▶ **What you need to do**
A faithful copy of the data is what is wanted, minus any pictures.

▶ **Provided data**
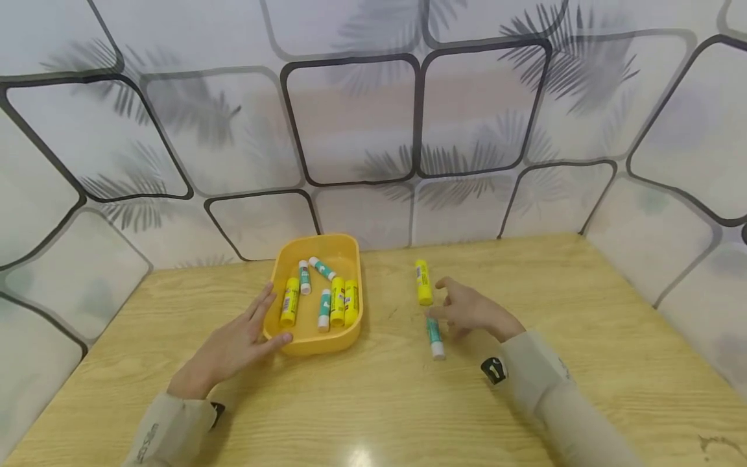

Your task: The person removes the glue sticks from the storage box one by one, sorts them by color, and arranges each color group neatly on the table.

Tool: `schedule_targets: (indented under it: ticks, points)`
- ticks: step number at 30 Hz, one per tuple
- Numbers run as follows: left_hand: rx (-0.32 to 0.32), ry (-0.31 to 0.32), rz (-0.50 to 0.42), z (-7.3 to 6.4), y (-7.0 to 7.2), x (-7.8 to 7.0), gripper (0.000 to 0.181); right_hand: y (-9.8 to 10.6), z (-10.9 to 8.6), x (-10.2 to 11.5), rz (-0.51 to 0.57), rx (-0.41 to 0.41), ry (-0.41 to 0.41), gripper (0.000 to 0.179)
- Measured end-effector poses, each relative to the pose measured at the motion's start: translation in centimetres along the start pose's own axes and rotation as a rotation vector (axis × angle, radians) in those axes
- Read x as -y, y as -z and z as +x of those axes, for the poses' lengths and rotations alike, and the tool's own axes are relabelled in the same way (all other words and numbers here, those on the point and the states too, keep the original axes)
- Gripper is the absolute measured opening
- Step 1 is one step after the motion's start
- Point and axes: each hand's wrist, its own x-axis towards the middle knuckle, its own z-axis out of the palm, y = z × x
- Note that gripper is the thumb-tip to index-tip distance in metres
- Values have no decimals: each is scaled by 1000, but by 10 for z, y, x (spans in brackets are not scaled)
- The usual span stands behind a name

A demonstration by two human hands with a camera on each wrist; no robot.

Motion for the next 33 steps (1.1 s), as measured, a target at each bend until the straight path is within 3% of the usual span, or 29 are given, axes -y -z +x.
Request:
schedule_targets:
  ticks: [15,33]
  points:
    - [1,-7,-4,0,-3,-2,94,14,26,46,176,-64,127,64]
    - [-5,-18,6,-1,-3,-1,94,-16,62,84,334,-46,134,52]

▶ **Response**
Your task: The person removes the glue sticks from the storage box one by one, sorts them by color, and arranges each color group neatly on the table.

Tool: `schedule_targets: (indented under it: ticks, points)`
- ticks: step number at 30 Hz, one per tuple
- Numbers run as follows: left_hand: rx (-0.32 to 0.32), ry (-0.31 to 0.32), rz (-0.50 to 0.42), z (-7.3 to 6.4), y (-7.0 to 7.2), x (-7.8 to 7.0), gripper (0.000 to 0.181); right_hand: y (-9.8 to 10.6), z (-10.9 to 8.6), x (-10.2 to 11.5), rz (-0.51 to 0.57), rx (-0.41 to 0.41), ry (-0.41 to 0.41), gripper (0.000 to 0.179)
- Measured end-effector poses, each relative to the pose measured at the motion's start: translation in centimetres along the start pose's own axes and rotation as a rotation vector (axis × angle, radians) in those axes
- Read x as -y, y as -z and z as +x of those axes, for the poses' lengths and rotations alike, and the tool's own axes are relabelled in the same way (all other words and numbers here, those on the point and the states too, keep the original axes)
- Gripper is the absolute measured opening
- Step 1 is one step after the motion's start
- Point and axes: each hand's wrist, its own x-axis towards the middle knuckle, its own z-axis out of the palm, y = z × x
- Note that gripper is the thumb-tip to index-tip distance in metres
- Values have no decimals: each is scaled by 1000, but by 10 for z, y, x (spans in brackets are not scaled)
- The usual span stands behind a name

A demonstration by two human hands with a camera on each wrist; no robot.

Motion for the next 33 steps (1.1 s), as measured, a target at each bend until the straight path is within 3% of the usual span, or 29 are given, axes -y -z +x.
Request:
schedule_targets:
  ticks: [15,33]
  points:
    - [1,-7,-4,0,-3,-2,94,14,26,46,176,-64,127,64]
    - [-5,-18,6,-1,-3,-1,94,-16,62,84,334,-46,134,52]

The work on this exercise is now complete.